* [TASK DESCRIPTION] Since only part of the material is needed, please repeat exactly the line that includes "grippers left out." and every line after it, up to the last.

*** Opening DATA SHOWN ***

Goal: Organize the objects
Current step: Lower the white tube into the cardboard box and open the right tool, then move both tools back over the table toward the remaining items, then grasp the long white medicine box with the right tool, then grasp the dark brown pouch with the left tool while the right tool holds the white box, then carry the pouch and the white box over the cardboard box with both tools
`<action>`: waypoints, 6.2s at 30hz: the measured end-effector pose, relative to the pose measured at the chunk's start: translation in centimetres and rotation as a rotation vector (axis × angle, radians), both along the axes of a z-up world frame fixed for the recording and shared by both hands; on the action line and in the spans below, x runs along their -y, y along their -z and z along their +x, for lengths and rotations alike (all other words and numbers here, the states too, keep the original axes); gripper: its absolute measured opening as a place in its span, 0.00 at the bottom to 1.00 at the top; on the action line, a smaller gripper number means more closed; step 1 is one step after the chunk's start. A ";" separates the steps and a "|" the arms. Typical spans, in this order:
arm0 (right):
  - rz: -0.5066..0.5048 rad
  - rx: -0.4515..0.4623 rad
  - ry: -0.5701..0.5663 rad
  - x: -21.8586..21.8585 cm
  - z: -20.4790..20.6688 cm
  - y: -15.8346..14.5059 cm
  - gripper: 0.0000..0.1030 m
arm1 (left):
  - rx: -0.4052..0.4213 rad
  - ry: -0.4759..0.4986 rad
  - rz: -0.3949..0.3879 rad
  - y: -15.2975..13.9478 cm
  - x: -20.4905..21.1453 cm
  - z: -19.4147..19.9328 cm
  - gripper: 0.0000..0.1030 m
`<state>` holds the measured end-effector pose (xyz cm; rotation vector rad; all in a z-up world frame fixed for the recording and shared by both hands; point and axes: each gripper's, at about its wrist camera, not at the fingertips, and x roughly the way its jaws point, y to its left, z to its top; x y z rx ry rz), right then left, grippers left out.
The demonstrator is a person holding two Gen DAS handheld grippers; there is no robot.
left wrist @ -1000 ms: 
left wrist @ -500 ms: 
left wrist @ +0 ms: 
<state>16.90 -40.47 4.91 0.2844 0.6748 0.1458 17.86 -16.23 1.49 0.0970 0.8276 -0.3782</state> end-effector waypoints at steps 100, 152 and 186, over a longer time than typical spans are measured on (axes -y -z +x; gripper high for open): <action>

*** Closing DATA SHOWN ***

* [YOUR RESPONSE]
`<state>` holds the measured end-effector pose (xyz cm; rotation vector rad; all in a z-up world frame fixed for the recording and shared by both hands; point and axes: each gripper's, at about its wrist camera, not at the fingertips, and x roughly the way its jaws point, y to its left, z to its top; x y z rx ry rz), right then left, grippers left out.
The demonstrator is a person holding two Gen DAS handheld grippers; there is no robot.
left wrist @ -1000 ms: 
left wrist @ -500 ms: 
left wrist @ +0 ms: 
<state>16.90 -40.47 4.91 0.2844 0.6748 0.1458 17.86 -16.23 1.49 0.0970 0.8276 -0.3782</state> end-effector waypoints at steps 100, 152 and 186, over a longer time than typical spans are measured on (axes -y -z +x; gripper high for open): <action>

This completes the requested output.